Work to complete:
Repeat the records below exactly as they appear.
=== Section Start ===
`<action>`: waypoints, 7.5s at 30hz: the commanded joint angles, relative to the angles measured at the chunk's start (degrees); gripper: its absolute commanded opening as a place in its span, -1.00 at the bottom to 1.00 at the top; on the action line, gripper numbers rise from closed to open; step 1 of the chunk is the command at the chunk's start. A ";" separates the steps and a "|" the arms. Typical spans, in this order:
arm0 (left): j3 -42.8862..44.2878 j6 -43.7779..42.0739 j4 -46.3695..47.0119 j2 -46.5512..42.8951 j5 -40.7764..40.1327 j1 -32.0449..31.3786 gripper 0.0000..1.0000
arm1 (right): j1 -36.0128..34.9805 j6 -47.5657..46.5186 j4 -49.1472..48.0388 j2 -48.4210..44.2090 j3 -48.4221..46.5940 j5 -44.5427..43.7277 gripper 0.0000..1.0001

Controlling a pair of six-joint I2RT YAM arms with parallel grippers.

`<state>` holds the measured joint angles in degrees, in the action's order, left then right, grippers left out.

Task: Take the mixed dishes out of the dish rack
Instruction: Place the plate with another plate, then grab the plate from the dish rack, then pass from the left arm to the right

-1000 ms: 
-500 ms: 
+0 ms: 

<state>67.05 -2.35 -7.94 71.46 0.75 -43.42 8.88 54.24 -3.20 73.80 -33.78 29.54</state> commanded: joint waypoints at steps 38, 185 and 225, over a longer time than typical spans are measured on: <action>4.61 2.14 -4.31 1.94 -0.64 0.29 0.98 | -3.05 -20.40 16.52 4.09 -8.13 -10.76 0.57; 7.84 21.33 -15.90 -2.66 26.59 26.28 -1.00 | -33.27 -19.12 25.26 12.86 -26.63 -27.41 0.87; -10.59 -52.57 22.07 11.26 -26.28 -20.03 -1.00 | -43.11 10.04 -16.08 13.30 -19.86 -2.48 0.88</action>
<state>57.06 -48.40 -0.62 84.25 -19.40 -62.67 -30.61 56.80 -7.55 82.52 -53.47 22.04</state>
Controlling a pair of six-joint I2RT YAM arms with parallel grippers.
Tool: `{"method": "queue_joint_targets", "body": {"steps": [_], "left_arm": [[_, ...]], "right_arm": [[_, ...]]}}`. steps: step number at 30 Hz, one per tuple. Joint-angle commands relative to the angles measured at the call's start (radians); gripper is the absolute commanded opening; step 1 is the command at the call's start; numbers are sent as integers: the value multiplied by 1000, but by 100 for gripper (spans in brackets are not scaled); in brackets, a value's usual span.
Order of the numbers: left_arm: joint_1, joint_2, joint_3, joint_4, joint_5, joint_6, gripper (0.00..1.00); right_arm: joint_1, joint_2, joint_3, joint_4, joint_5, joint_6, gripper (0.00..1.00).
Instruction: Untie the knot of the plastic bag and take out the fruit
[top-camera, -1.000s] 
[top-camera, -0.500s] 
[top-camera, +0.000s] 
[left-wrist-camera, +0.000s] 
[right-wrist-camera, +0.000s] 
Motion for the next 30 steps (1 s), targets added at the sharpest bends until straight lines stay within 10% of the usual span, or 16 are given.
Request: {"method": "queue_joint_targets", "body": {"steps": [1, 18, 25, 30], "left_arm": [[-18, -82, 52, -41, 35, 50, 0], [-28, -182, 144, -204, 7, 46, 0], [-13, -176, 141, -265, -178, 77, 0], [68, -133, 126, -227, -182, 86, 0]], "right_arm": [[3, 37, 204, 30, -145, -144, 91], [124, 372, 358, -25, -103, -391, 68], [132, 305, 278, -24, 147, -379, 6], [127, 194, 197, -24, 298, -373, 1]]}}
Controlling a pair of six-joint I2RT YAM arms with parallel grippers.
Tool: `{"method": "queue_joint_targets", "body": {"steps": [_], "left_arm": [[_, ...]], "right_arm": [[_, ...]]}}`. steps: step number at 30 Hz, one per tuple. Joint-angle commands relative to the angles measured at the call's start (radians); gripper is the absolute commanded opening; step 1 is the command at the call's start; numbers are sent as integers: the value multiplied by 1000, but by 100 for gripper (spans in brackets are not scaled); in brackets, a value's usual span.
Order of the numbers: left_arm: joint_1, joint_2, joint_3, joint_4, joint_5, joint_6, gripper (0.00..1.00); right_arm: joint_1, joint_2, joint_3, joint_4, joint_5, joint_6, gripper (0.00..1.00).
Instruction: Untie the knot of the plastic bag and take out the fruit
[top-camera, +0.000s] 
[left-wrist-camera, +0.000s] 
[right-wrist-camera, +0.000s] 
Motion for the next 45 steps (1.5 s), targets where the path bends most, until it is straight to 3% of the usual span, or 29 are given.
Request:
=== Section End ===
Response area:
`<action>`: waypoints, 7.5s at 30hz: the commanded joint angles, relative to the angles measured at the chunk's start (degrees); gripper: its absolute commanded opening as a place in its span, -1.00 at the bottom to 1.00 at the top; on the action line, gripper numbers rise from closed to open; step 1 of the chunk is the command at the chunk's start. A ";" separates the steps and a "|" the arms. Typical spans, in this order:
arm0 (left): j3 -42.8862..44.2878 j6 -43.7779..42.0739 j4 -46.3695..47.0119 j2 -46.5512..42.8951 j5 -40.7764..40.1327 j1 -32.0449..31.3786 gripper 0.0000..1.0000
arm1 (right): j1 -36.0128..34.9805 j6 -47.5657..46.5186 j4 -49.1472..48.0388 j2 -48.4210..44.2090 j3 -48.4221..46.5940 j5 -44.5427..43.7277 gripper 0.0000..1.0001

Controlling a pair of six-joint I2RT YAM arms with parallel grippers.

`<state>` holds the measured joint angles in degrees, in the action's order, left then right, grippers left out.

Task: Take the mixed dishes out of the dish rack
Instruction: Place the plate with another plate, then grab the plate from the dish rack, then pass from the left arm to the right

-1000 ms: 
-500 ms: 
+0 ms: 

<state>67.05 -2.35 -7.94 71.46 0.75 -43.42 8.88 54.24 -3.20 73.80 -33.78 29.54</state> commanded: joint waypoints at steps 38, 185 and 225, over a longer time than typical spans are measured on: <action>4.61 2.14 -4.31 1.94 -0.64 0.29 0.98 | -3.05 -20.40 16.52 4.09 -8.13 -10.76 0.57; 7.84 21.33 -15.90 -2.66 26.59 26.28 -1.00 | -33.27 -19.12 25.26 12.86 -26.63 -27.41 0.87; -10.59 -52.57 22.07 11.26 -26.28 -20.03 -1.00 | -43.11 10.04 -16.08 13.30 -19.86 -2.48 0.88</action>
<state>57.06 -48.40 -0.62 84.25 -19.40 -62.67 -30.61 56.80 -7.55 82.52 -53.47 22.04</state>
Controlling a pair of six-joint I2RT YAM arms with parallel grippers.
Tool: `{"method": "queue_joint_targets", "body": {"steps": [_], "left_arm": [[_, ...]], "right_arm": [[_, ...]]}}`. steps: step number at 30 Hz, one per tuple. Joint-angle commands relative to the angles measured at the call's start (radians); gripper is the absolute commanded opening; step 1 is the command at the call's start; numbers are sent as integers: the value multiplied by 1000, but by 100 for gripper (spans in brackets are not scaled); in brackets, a value's usual span.
Order of the numbers: left_arm: joint_1, joint_2, joint_3, joint_4, joint_5, joint_6, gripper (0.00..1.00); right_arm: joint_1, joint_2, joint_3, joint_4, joint_5, joint_6, gripper (0.00..1.00).
Instruction: Untie the knot of the plastic bag and take out the fruit
[top-camera, -1.000s] 
[top-camera, -0.500s] 
[top-camera, +0.000s] 
[left-wrist-camera, +0.000s] 
[right-wrist-camera, +0.000s] 
Motion for the next 30 steps (1 s), targets added at the sharpest bends until straight lines stay within 10% of the usual span, or 16 are given.
Request: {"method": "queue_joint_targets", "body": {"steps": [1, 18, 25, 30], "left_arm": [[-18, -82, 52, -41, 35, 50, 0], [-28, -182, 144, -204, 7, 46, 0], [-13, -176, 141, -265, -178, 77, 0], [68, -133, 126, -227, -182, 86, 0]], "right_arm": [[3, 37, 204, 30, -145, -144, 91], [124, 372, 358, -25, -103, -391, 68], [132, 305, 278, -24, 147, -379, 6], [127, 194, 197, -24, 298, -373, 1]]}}
Controlling a pair of six-joint I2RT YAM arms with parallel grippers.
Tool: `{"method": "queue_joint_targets", "body": {"steps": [_], "left_arm": [[_, ...]], "right_arm": [[_, ...]]}}`. steps: step number at 30 Hz, one per tuple. Joint-angle commands relative to the angles measured at the call's start (radians); gripper is the absolute commanded opening; step 1 is the command at the call's start; numbers are sent as integers: the value multiplied by 1000, but by 100 for gripper (spans in brackets are not scaled); in brackets, a value's usual span.
Order of the numbers: left_arm: joint_1, joint_2, joint_3, joint_4, joint_5, joint_6, gripper (0.00..1.00); right_arm: joint_1, joint_2, joint_3, joint_4, joint_5, joint_6, gripper (0.00..1.00).
Instruction: Untie the knot of the plastic bag and take out the fruit
[top-camera, +0.000s] 
[left-wrist-camera, +0.000s] 
[right-wrist-camera, +0.000s] 
Motion for the next 45 steps (1.5 s), targets where the path bends most, until it is straight to 3% of the usual span, or 29 are given.
Request:

No more work remains on this exercise.